━━ GIVEN ENTRIES ━━

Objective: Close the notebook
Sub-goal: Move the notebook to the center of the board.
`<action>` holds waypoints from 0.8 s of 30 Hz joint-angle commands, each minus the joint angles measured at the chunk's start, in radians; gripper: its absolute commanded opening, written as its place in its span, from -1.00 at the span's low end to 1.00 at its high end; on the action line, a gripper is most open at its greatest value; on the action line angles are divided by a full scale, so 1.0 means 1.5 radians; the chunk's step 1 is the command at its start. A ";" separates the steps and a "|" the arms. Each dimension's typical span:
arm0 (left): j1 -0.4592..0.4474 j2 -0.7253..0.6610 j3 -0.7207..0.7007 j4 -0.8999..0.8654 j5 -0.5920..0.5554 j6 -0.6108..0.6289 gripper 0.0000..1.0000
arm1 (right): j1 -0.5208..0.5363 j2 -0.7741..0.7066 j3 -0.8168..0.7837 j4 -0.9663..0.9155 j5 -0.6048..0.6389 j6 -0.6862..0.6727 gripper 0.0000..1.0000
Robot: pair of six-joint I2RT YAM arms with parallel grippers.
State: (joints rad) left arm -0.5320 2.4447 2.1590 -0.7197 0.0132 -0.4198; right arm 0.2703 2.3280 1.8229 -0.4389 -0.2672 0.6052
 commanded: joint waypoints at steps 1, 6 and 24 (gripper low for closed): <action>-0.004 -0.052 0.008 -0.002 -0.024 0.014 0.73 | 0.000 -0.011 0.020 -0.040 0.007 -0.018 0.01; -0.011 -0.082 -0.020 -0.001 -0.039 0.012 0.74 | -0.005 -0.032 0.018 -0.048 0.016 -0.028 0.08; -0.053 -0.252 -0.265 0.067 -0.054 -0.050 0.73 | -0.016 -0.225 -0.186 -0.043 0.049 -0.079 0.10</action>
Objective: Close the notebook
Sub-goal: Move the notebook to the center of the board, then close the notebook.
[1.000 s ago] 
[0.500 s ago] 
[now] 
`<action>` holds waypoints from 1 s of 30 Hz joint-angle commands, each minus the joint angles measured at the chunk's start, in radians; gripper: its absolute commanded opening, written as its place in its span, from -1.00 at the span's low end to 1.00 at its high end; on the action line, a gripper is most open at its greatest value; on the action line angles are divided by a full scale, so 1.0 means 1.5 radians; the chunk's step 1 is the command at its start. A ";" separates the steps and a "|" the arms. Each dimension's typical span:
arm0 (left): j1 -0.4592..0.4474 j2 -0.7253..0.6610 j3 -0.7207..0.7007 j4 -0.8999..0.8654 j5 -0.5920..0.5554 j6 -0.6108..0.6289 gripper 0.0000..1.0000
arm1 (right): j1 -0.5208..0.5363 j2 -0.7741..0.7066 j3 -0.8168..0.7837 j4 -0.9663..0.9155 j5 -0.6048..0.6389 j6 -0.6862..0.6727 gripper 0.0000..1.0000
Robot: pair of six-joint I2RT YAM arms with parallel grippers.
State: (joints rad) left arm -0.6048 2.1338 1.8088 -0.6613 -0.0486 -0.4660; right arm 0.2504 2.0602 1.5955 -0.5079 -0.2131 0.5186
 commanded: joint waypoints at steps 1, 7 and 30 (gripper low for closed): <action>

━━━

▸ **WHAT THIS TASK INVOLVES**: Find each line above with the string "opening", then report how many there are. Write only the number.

▸ **SOLUTION**: 2